EXERCISE DIRECTIONS: From the entries below, copy every line holding the word "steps".

[DATA SUPPLIED — start]

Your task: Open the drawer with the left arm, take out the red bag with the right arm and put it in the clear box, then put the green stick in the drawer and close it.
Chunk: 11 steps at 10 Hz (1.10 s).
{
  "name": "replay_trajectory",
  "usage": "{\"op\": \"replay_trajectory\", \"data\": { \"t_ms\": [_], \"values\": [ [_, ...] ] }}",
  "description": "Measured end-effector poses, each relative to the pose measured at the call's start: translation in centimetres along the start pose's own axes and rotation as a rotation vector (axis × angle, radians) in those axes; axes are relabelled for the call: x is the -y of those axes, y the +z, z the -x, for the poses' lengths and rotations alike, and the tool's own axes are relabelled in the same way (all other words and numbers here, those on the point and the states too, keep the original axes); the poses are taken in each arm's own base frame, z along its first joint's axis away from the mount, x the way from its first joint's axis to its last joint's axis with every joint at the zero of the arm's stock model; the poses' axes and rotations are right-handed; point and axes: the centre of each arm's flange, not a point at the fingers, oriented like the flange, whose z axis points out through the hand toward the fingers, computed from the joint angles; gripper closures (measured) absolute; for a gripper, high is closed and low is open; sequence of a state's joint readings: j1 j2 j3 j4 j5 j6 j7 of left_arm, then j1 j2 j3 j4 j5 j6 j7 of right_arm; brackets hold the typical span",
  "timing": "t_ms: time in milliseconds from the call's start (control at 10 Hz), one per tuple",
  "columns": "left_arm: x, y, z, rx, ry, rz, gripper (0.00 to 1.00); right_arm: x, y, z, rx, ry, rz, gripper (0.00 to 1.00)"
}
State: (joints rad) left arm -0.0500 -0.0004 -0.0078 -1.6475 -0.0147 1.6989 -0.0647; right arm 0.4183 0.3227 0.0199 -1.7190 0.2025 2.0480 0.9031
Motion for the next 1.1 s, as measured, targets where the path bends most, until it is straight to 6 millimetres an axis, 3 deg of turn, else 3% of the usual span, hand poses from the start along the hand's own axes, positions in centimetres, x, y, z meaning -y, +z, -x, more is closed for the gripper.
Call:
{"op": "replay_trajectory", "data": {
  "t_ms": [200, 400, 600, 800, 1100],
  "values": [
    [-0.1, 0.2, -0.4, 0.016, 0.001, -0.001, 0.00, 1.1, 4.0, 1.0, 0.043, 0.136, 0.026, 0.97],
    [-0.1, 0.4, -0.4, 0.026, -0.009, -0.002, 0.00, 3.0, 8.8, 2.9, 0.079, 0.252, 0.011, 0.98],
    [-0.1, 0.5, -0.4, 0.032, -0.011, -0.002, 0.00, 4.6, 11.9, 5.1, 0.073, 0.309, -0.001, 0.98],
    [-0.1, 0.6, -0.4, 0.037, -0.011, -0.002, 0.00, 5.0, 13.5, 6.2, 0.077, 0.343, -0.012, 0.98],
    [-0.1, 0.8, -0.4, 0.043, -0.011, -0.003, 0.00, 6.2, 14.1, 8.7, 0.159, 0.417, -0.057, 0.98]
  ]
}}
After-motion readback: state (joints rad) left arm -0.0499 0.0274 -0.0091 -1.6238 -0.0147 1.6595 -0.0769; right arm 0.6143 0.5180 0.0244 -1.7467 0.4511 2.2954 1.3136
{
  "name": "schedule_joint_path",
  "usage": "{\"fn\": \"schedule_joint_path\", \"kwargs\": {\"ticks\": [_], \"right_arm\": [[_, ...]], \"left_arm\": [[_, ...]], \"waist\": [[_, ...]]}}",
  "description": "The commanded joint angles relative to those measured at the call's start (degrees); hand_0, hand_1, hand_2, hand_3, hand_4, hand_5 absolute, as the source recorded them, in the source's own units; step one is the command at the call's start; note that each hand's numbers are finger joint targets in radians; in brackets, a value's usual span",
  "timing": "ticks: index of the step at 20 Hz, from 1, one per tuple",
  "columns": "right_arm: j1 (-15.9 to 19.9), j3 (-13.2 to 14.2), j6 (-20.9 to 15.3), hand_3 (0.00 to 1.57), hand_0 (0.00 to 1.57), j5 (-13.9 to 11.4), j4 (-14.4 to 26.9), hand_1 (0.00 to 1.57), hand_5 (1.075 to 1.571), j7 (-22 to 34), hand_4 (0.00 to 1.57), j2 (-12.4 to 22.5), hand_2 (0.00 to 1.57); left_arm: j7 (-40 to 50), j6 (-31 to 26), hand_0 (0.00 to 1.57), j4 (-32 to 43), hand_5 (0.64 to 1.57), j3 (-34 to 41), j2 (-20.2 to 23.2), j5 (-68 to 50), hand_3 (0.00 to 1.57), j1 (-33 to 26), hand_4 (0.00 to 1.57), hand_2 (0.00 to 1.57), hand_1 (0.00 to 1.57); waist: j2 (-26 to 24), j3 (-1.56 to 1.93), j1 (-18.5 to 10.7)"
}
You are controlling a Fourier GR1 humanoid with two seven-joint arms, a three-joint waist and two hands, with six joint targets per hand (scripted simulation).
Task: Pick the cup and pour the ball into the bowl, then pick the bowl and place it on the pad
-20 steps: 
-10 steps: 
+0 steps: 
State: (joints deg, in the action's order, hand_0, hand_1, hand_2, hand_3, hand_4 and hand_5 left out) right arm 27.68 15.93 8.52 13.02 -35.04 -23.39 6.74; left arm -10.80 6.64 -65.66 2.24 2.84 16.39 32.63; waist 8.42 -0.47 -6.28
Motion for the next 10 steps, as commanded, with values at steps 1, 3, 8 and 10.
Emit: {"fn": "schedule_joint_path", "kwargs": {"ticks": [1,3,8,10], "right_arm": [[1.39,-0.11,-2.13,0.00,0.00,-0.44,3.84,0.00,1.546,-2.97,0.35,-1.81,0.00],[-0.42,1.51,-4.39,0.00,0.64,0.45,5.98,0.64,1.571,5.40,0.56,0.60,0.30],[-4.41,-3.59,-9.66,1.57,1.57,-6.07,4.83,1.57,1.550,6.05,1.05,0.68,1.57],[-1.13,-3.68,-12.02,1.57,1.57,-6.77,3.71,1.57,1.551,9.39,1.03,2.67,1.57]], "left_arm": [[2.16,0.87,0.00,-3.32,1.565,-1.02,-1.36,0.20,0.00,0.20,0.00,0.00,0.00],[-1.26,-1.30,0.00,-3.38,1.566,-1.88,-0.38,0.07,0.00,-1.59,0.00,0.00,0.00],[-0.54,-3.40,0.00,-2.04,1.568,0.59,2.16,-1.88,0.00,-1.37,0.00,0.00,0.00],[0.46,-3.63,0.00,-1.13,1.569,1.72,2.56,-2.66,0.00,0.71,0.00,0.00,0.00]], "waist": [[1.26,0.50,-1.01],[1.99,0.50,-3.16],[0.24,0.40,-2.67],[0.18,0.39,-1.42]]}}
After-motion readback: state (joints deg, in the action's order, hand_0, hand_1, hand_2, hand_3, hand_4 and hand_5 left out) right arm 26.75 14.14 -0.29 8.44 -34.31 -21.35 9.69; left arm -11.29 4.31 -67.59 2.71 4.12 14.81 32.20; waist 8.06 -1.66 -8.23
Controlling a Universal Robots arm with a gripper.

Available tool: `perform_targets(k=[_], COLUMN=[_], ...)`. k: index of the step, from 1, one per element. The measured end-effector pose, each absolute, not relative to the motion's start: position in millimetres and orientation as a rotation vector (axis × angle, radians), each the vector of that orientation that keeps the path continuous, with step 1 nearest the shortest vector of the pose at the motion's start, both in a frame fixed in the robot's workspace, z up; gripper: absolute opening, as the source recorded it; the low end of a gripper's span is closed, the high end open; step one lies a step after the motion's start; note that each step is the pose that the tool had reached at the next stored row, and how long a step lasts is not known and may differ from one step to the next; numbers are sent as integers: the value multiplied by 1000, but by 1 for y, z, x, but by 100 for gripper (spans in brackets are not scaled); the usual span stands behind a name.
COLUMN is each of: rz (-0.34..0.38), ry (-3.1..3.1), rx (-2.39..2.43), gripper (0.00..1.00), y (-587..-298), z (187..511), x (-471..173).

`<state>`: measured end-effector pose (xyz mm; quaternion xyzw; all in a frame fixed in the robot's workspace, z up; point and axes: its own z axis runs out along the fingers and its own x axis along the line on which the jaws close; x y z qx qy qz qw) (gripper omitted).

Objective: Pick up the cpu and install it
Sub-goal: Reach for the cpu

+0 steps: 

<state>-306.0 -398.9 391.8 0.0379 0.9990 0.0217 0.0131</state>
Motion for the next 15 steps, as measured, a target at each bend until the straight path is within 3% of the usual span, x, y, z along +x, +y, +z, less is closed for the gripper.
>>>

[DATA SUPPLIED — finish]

RESULT FOR THIS TASK:
Chunk: 11 steps at 10 Hz (1.10 s).
-20 steps: 
-10 steps: 
+0 steps: 
Motion for the next 10 steps, as commanded, with values at steps 1, 3, 8 and 10.
+0 steps: 
Motion for the next 15 steps, as measured, a target at each bend until the straight path is within 3% of the usual span, x, y, z along +x, +y, +z, less is closed for the gripper.

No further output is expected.